Hence, this appeal, with Dasmariñas insisting on his innocence. It is noted that he and the Office of the Solicitor General (OSG) have adopted and reiterated their respective briefs filed in the CA.

Ruling of the Court

The appeal lacks merit, but the Court holds that the conviction of Dasmariñas for murder cannot be upheld. He is properly liable only for homicide.

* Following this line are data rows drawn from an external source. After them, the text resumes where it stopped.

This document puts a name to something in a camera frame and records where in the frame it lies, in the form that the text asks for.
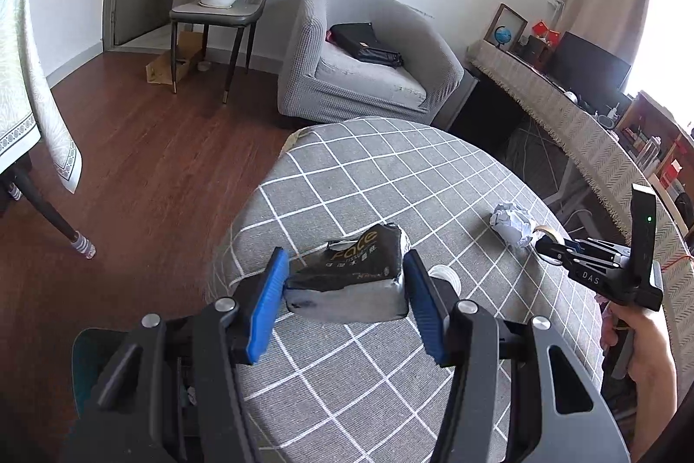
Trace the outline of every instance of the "crumpled paper ball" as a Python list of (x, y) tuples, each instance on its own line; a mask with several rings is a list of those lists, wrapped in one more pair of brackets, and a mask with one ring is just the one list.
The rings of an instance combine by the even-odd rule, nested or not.
[(537, 222), (525, 207), (516, 203), (500, 203), (489, 218), (489, 225), (508, 246), (526, 248), (532, 243)]

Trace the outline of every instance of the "round table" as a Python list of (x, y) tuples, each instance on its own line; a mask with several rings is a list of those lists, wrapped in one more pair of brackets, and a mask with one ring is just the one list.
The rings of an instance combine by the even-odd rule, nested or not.
[[(599, 387), (600, 316), (592, 293), (561, 267), (506, 248), (489, 228), (514, 201), (566, 235), (550, 210), (494, 158), (408, 121), (359, 118), (301, 131), (235, 219), (216, 254), (207, 299), (233, 293), (282, 246), (293, 266), (328, 239), (395, 222), (429, 269), (450, 265), (463, 296), (496, 316), (546, 316)], [(490, 461), (504, 458), (510, 365), (500, 364)], [(382, 324), (321, 324), (280, 308), (267, 353), (241, 367), (264, 460), (424, 463), (443, 419), (452, 370), (422, 347), (412, 313)]]

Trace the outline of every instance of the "window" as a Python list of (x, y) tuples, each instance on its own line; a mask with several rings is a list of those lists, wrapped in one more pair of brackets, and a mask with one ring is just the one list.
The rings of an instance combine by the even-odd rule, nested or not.
[(650, 0), (626, 92), (645, 91), (688, 131), (694, 126), (694, 0)]

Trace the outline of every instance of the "black leather bag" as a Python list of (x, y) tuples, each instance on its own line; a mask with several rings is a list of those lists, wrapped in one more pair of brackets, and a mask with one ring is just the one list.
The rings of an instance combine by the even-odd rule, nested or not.
[(331, 28), (332, 41), (354, 59), (392, 68), (404, 65), (403, 56), (376, 39), (371, 23), (336, 24)]

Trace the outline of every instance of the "globe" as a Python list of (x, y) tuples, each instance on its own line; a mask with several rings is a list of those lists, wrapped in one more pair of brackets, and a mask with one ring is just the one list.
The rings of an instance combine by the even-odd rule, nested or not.
[(511, 31), (506, 28), (505, 26), (500, 26), (494, 31), (494, 39), (499, 42), (499, 45), (497, 48), (500, 46), (503, 46), (504, 44), (508, 44), (513, 39), (513, 34), (511, 34)]

In its assailed decision, the CA noted the arguments posited by Dasmariñas, and the response to the arguments by the OSG; as follows:

Accused-appellant contends, inter alia, that: the procedure conducted by the police officers in identifying the perpetrator of the crime is seriously flawed and gravely violated his right to due process, as it denied him his right to a fair trial to the extent that his in-court identification proceeded from and was influenced by impermissible suggestions; beforehand, the police officers have already fixed in the mind of the witness Perias that accused-appellant was the assailant; the procedure of bringing a suspect alone to the witness, for the purpose of identification, is seriously flawed; only accused-appellant was brought before Perias for possible identification of the perpetrator; the narration of Perias failed the totality of circumstances test; Perias described the height of assailant as about 5'6 to 5'7" but accused-appellant is only 5'4"; Perias' position at the time of the incident does not demonstrate, with moral certainty, that he had an opportunity to view the face of the assailant; Perias identified accused-appellant only on 25 July 2007, thus, there was a sufficient lapse of time from the time the crime occurred up to the time of accused-appellant's purported identification; and the police investigators also suggested the identity of accused-appellant when it was only he who was showed to Perias.

Plaintiff-appellee counters, inter alia, that: the prosecution had proven to a moral certainty accused-appellant's guilt for the crime of murder, thus his conviction is in order; Perias saw accused-appellant at close range, shoot PO2 Anoya; accused-appellant was facing Perias at the time of the shooting and the latter had an unobstructed view of accused­ appellant's face at such short distance of only two (2) meters; accused­ appellant failed to impute any sinister motive on the part of Perias why he would falsely testify against him; the out-of-court identification of accused-appellant bolsters the prosecution eyewitness' version of the incident; applying the totality of circumstances test, the out-of-court identification of accused-appellant (which is a show-up) is admissible and not in any way violative of his constitutional right; treachery attended PO2 Anoya's killing; accused-appellant's alibi is unavailing since he failed to prove the physical impossibility of his presence at the scene of the crime at the time of its commission; accused-appellant's corroborating witness was his girlfriend, who is obviously not a disinterested witness; the award of civil indemnity should be increased from Php50,000.00 to Php75,000.00 while the award of moral damages should be decreased from Php100,000.00 to Php75,000.00 in accordance with current jurisprudence; and since there is no aggravating circumstance, the award of exemplary damages has no basis and must be deleted. [18]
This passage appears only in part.